Sun seems to bring out crazy rumors and I really would like to know why these stories get started.

First up for your consideration, straight from the virtual pages of Forbes, we have a story about how Sun Microsystems has moved on from the bad old days of the Internet bubble, and how, in the light of this, Mr. Sun, aka CEO Scott McNealy, may soon move on.

Really?

Let me check the Yahoo Finance page for Sun. No, Sun is still losing money. And, its stock price is still sitting on the upper side of four dollars, which, by the way, is the neighborhood it's been in for a year now.

For those of you who don't follow the stock market, a stock that's under five bucks a share is not doing well. Some people even call them "penny stocks," which, despite the spam you may have seen urging you to buy them, isn't that far away from being junk.

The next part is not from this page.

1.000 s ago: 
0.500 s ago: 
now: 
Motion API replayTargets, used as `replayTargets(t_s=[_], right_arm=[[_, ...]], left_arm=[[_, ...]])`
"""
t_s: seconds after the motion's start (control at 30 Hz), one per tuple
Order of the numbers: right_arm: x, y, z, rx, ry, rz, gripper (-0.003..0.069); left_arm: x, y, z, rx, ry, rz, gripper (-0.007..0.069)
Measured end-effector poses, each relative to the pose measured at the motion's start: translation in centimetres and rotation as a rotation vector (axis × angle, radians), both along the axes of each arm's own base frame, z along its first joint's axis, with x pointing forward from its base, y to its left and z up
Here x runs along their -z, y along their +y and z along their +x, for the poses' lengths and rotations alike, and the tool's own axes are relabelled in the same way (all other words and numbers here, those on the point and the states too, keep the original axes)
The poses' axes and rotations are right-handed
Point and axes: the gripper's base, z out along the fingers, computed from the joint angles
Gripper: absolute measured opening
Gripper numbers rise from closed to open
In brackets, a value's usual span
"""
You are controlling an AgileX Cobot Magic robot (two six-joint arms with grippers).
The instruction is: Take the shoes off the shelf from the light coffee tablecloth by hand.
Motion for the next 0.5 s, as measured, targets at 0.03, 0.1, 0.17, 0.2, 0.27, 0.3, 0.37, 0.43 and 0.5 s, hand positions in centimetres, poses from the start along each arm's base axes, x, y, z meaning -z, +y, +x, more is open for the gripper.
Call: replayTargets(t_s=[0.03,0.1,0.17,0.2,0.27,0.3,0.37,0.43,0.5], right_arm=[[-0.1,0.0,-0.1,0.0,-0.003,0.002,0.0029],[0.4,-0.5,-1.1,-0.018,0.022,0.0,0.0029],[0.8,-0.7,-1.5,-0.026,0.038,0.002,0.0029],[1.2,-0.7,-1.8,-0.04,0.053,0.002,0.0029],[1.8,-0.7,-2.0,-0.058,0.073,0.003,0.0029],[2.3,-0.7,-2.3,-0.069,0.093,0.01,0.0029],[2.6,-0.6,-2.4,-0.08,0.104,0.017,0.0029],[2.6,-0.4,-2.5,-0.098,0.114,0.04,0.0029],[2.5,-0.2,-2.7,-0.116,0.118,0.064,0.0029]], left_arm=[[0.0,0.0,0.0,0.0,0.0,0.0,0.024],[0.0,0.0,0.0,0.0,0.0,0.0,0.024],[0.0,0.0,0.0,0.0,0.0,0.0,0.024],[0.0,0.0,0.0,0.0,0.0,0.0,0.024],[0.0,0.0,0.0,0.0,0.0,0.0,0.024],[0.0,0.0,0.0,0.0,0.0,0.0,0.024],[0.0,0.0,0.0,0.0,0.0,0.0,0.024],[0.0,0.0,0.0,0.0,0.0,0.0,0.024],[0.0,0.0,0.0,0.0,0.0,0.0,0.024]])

Now, I happen to think that Sun can make a comeback. While, lord knows, I have my problems with its on-again, off-again approach to Linux, I like its more positive attitude towards open-source and I like what it's doing with its newest SPARC chip, the T1 Niagara.

All that said, Sun isn't back yet. I know that, Sun knows that, and the fact that, one, count 'em, one analyst thinks otherwise does not a news story make.

Besides, Scott McNealy is Sun. He may retire someday, but I think we're more likely to see Bill Gates of Microsoft or Larry Ellison of Oracle walk away from their companies before McNealy leaves Sun.

Next up, we have the hot-hot rumor that Google is going to buy Sun. I've heard that one no fewer than three times today.

When I tracked it down, I found that the "source" is a blogger named Daniel Harrison. Harrison has been blogging for several weeks now that Google is about to buy Sun.

The smoking gun? Google and Sun's less then impressive partnership last fall, the fact that Google can afford to buy Sun, former Sun executive Eric Schmidt is now Google CEO, and "the numerous option excercising [sic] and sale of stock insiders" at Sun.

In a later blog, Harrison seizes on that Forbes story I made fun of above as still more "proof" for his theory.

In his latest missive, Harrison declares that since people from Sun have been reading the earlier stories this is yet more proof that he's right about the buyout.

It's enough to make me weep.

There's nothing here. Nothing!

People from Microsoft read Linux-Watch, too. Somehow, I don't think that means Ballmer is going to be replacing Vista with Microsoft Linux (or even Linux Vista, for that matter).

Let's flip this around.

Give me one good reason why Google would want to buy Sun.

Dead silence.

There is no valid reason for Google to buy Sun.

If Google really wanted to do something interesting with operating systems, it could make its own Linux distribution.

No, wait, we already went through that nonsense six weeks ago, didn't we?

Look, I'm no financial analyst, but I do know something about journalism. There are no hard facts behind any of these Sun stories. It's all opinion, and it's not even especially well-based opinion.

Of course, I could be wrong. I mean, Time-Warner and AOL, who ever thought that was a good idea? Come to think of it, all the people who liked that idea are still in hiding these days from ticked-off stockowners. Still, I think I'll see Linus Torvalds appointed as president of Microsoft before I see Google buy Sun.